西部邁氏逝去の報に接し衷心より哀悼の誠を捧ぐ
元東大教授で評論家の西部邁氏が亡くなられた。多摩川に入水されたという。
衝撃的なニュースであり、深い悲しみに包まれるが謹んでご冥福をお祈りしたい。
日本の知性が現世を去られた。この直前まで発言を続けられたが、自死を示唆されていた。
私が大学の教養課程に在籍していた折には教養学部の教官をされていた。
その後、大学の人事案が否決されて大学を去られた。
それ以前に別の方を教官として採用する話があり、その方と一緒に新宿でお会いしたのが最初の直接の接触だった。
その後も折に触れて声をかけてくださった。
保守の論客として、そして日本を代表する知性として発言と表現を続けてこられた。
自死という最期を遂げられたが、死は人間の宿命である。我々は死を恐れるが死から逃れることはできない。
その死を見つめて、死を恐れずに行動を遂げられた。自死を賛美するつもりはないが、有言実行の死をも克服する生き方であった。
「言論は虚しい」
の言葉を最後に発せられたが、言論を否定されたのではなく、最期まで言論人であることを貫いた方である。
何度もお会いしてお話をする機会を得たが、先立たれた令夫人に対する思いをいつも語られていた。
人間の存在、慈愛のあり方、そして、人間としての出処進退のあり方について私たちに投げかけられた姿に考えさせられることが多い。
残された親族の方々に思いをいたすとともに心からのお悔やみを申し上げたい。
その1月21日に沖縄県南城市で市長選が実施された。
無所属新顔で元衆院議員の瑞慶覧長敏(ずけらんちょうびん)氏と無所属現職で4選をめざした古謝景春(こじゃけいしゅん)氏の一騎打ちの選挙になったが、瑞慶覧長敏氏が65票の僅差で勝利した。
瑞慶覧氏は民進、共産、社民、自由、沖縄社会大衆推薦で沖縄県知事の翁長雄志氏も支援した、いわゆる「オール沖縄」候補である。
古謝景春氏は自民、公明、維新が推薦し、安倍政権が支援した現職候補だった。
両候補者の得票は、瑞慶覧氏が11429票、古謝氏が11364票だった。
当日有権者数は3万4328人で、投票率は過去最低の66・92%だsった。
翁長雄志知事が就任したのは2014年12月。

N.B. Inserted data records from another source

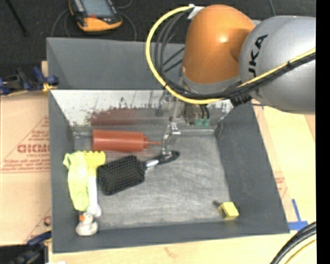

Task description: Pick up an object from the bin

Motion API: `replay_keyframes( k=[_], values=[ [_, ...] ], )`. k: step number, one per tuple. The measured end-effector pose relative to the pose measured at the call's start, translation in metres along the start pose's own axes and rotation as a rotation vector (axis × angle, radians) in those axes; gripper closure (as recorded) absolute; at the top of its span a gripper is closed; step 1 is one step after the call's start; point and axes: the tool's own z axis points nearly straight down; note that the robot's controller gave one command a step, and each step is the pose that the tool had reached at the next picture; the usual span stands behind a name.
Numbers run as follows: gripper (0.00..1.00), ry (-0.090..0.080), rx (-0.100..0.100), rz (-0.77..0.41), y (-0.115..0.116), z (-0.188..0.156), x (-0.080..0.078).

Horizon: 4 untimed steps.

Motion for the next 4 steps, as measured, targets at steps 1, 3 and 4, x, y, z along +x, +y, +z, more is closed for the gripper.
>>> replay_keyframes(
  k=[1,3,4],
  values=[
    [0.0,-0.005,0.001,-0.048,0.023,0.063,-0.006],
    [0.0,0.0,0.001,-0.282,0.063,0.107,-0.021],
    [0.0,-0.022,-0.007,-0.162,0.059,0.138,-0.038]
  ],
)
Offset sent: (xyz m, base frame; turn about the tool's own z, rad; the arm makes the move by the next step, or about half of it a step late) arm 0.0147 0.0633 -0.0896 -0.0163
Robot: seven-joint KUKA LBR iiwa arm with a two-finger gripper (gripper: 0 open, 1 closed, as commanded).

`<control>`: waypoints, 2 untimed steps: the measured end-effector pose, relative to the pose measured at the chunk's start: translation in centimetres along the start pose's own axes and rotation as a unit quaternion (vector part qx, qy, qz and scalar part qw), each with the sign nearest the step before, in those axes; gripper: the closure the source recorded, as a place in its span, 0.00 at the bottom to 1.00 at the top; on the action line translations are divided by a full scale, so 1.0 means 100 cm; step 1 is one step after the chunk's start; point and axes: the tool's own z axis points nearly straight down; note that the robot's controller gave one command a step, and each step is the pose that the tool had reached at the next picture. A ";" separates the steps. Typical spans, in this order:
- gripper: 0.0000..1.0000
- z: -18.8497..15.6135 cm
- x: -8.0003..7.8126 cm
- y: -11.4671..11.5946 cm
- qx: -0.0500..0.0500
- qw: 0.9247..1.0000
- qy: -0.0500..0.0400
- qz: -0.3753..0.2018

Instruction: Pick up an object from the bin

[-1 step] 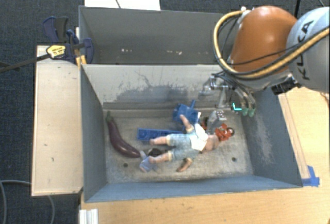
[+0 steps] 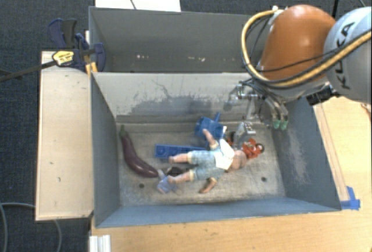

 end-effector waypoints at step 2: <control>0.00 0.067 -0.016 0.084 -0.001 0.999 -0.002 -0.038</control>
Offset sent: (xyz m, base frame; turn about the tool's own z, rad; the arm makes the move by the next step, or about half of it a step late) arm 0.0136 0.0807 -0.0704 -0.0705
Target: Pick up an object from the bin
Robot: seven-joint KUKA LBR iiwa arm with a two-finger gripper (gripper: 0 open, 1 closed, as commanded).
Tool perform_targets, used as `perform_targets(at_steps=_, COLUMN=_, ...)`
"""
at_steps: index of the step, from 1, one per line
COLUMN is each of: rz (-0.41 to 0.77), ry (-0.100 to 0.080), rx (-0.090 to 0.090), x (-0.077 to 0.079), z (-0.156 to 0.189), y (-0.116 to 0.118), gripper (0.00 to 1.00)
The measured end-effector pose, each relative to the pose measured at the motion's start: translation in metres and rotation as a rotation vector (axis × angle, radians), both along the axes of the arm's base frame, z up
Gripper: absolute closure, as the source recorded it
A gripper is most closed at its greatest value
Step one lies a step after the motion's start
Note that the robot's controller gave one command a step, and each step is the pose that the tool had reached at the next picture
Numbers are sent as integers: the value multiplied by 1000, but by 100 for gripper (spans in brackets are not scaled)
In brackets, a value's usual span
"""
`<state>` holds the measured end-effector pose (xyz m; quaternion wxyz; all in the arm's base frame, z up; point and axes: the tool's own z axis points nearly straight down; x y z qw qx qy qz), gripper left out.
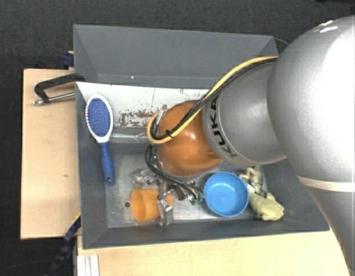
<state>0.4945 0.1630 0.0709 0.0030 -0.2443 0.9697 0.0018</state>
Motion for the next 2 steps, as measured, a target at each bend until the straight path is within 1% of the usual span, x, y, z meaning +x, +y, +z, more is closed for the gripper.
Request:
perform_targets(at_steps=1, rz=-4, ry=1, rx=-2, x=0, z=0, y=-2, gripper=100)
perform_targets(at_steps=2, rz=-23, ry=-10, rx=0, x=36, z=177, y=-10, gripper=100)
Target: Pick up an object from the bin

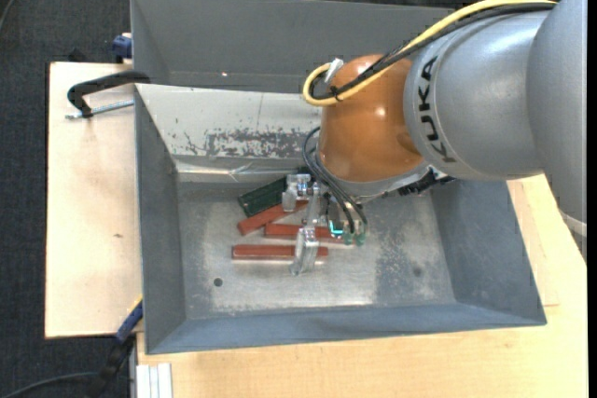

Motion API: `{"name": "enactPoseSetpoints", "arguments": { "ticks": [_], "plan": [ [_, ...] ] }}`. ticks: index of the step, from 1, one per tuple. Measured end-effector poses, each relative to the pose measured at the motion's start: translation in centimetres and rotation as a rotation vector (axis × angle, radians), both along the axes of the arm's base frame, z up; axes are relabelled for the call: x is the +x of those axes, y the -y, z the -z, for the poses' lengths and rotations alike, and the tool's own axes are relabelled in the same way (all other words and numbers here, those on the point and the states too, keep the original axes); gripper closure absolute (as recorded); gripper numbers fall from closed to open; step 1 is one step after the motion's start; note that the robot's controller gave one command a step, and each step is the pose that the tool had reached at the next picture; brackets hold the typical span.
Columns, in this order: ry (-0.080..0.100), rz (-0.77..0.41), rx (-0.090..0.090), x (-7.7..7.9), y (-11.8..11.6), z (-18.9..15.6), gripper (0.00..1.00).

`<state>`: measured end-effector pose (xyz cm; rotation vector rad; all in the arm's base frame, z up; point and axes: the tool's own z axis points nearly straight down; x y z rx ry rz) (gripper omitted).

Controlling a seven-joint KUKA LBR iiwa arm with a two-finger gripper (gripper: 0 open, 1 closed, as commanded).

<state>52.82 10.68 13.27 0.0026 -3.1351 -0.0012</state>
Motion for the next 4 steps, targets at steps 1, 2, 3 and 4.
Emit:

これ以降の沖縄県内の市長選では自民候補が勝ち続けてきた。
いわゆる「オール沖縄」支援候補は市長選で勝利出来ずに来た。
その「オール沖縄」支援候補が今回の市長選で勝利した意味は極めて大きい。
1月28日告示、2月4日投票の名護市長選を目前に控えた選挙であり、安倍政権与党は南城市長選に総力を結集して対応した。
自民党は石破茂衆院議員などの有力議員を続々と投入して必勝を期したが想定外の敗北を喫したのである。

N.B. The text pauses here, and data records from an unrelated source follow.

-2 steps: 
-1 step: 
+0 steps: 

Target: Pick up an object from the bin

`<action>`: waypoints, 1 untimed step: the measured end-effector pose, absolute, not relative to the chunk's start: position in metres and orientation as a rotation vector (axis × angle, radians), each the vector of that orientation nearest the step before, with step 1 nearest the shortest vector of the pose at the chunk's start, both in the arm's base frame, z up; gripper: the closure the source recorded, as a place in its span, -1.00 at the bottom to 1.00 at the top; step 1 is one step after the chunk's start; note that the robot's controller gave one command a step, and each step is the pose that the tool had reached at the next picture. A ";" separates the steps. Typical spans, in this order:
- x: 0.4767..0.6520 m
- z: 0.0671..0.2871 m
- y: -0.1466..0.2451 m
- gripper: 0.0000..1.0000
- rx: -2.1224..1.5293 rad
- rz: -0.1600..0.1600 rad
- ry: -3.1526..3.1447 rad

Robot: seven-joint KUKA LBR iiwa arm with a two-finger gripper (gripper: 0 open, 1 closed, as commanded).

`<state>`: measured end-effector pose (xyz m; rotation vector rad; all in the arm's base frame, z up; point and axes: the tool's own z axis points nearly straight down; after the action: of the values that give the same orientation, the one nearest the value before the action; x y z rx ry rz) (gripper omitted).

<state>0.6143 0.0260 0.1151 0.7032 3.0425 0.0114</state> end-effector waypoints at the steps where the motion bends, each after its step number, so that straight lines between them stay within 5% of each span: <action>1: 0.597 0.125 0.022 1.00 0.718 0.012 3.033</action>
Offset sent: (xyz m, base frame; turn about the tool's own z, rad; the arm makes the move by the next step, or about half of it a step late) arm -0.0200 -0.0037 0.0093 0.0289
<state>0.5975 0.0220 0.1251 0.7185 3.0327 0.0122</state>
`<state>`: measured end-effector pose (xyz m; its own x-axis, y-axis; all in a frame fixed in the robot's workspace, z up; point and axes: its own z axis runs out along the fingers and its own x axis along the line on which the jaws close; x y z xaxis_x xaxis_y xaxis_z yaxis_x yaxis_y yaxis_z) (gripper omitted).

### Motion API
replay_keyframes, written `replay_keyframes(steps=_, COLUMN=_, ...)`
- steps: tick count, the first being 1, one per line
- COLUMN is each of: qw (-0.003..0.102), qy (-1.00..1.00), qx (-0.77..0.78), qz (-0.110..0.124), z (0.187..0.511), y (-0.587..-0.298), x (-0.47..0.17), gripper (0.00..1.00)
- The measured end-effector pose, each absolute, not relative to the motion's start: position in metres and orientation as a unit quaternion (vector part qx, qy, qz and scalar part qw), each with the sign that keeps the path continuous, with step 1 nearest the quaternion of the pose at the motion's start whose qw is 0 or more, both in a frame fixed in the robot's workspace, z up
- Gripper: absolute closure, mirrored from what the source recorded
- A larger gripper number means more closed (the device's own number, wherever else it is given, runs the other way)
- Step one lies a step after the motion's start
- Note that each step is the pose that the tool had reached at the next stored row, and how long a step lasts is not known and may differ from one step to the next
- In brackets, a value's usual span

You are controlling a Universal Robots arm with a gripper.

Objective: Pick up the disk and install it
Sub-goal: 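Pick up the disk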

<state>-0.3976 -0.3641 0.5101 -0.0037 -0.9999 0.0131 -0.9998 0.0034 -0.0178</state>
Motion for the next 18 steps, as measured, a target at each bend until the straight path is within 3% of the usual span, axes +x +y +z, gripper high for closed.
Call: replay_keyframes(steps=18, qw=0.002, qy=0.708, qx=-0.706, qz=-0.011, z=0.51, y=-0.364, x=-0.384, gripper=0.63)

2月4日の名護市長選は辺野古米軍基地建設問題の正念場となる。
これまでの名護市長選、名護市議選、沖縄県知事選で、沖縄の主権者は辺野古米軍基地建設NOの意思を鮮明に示してきた。
それにもかかわらず、安倍政権は辺野古米軍基地建設を強行してきた。
辺野古米軍基地建設の本体工事が着工され、猛烈なスピードで建設が進められてしまったことに対する翁長雄志知事の責任は極めて大きいと言わざるを得ないが、沖縄の主権者の辺野古基地NOの意思は揺らいでいないと思われる。
危険が大きい普天間飛行場では米軍機からの巨大な落下物が普天間第二小学校の子供たちをあわや直撃する事故を引き起こした。
辺野古移転を促進するための演出であったとの見方もあるが、沖縄県民はいまなお巨大な基地負担を押し付けられたままなのである。
その普天間第二小学校の上空を米軍機が飛行したとの情報も確認されている。
米軍の横暴、そして、その米軍に対して何もモノを言えずに、ただ隷従して、沖縄県民に負担を押し付ける安倍政権の姿勢に、沖縄の主権者が不信と怒りの念を抱くのは当然のことである。
2月4日の名護市長選においても、名護市の有権者は、札束で頬を叩く安倍政権の横暴を跳ね返して、米軍基地NOの意思を再度明確に示す必要がある。
公明党は今回、自民推薦候補を推薦する姿勢を示しているが、名護市民の意思を踏まえて自主投票に方針を変更するべきではないか。
普天間飛行場の県内移設に反対しながら、自民推薦候補を支援することは大きな矛盾であり、今後の公明党の沖縄県での支持が急速に細る可能性が高い。
辺野古米軍基地建設問題は大きなヤマ場を迎えている。